Pandemic era teacher shortages continued across the Commonwealth. That’s one of the headlines from a new report on Virginia’s K-12 teacher pipeline from the nonpartisan Joint Legislative Audit and Review Commission, or JLARC.

The new report, released Tuesday morning, says there’s little rhyme or reason to the shortages, with some divisions having enough staff while others, like Danville, having over 40 percent of their classrooms without a regular teacher.

This story was reported and written by Radio IQ | WVTF

“Parents in those [short staffed] divisions, schools should be attentive to this and concerned about it,” said JLARC Senior Associate Director Justin Brown. “All the research tells us a high quality teacher is the most important thing in a K-12 classroom.”

But it’s not all bad news; the deficit of new teachers is starting to recede, and the report found causes for the shortage fit into two buckets. Surveyed teachers who recently left the state system blamed inadequate support from the school and administration and heavy workloads while salary concerns came in as a close second.

Sen. Mamie Locke’s district includes Hampton which saw teacher vacancies increase to over 10%. Locke said language in the new budget removing the 13 year old caps on support staff hiring could address some teachers' concerns.

“We are at least allowing divisions to hire the support personnel they need so teachers can just teach and stop being the social worker, the nurse, the psychologist, and just be the teacher in the classroom,” she told Radio IQ.

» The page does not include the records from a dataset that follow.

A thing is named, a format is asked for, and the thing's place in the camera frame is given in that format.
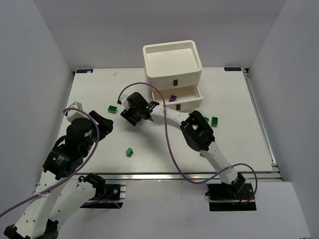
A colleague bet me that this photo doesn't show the purple lego brick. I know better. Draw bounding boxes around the purple lego brick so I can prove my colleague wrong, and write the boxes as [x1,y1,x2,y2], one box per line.
[169,95,177,102]

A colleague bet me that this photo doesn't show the white drawer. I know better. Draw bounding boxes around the white drawer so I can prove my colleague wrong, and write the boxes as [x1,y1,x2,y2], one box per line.
[160,85,204,111]

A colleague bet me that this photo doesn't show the white three-drawer storage box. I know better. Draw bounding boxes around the white three-drawer storage box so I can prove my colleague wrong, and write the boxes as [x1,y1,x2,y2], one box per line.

Delegate Tony Wilt, whose district includes the Harrisonburg area, was also hopeful a yet-to-be-signed budget will address some concerns.

“It's exciting, with the budget that came out last week, the governor is committed to doing a lot of great things for education,” he said. “I think there’s a lot of things there, maybe not in this report, but on the horizon for parents to be excited about for their children.”

Lisa Coons, Governor Youngkin’s Superintendent of Public Instruction, also spoke at the report release Tuesday. She said recent updates to the licensing application process helped speed up new teacher licensures, but the legislature and localities need to be flexible, as well.

“We need to continue to invest in alternative pathways and equip our school divisions with these pipeline development options to help reduce those vacancies that are localized and are being seen in certain divisions, but not other divisions across the state.”

Coons also pushed back on some of the data used by JLARC, claiming the vacancy numbers were linked to data from 2022. But Brown disagreed with that assessment, saying he’d received the data from Coons’ office only a week earlier.

Education officials praised the governor for multiple salary increases-- 5% each year over the last two years and another 2% expected in the new budget-- granted to teachers since he took office.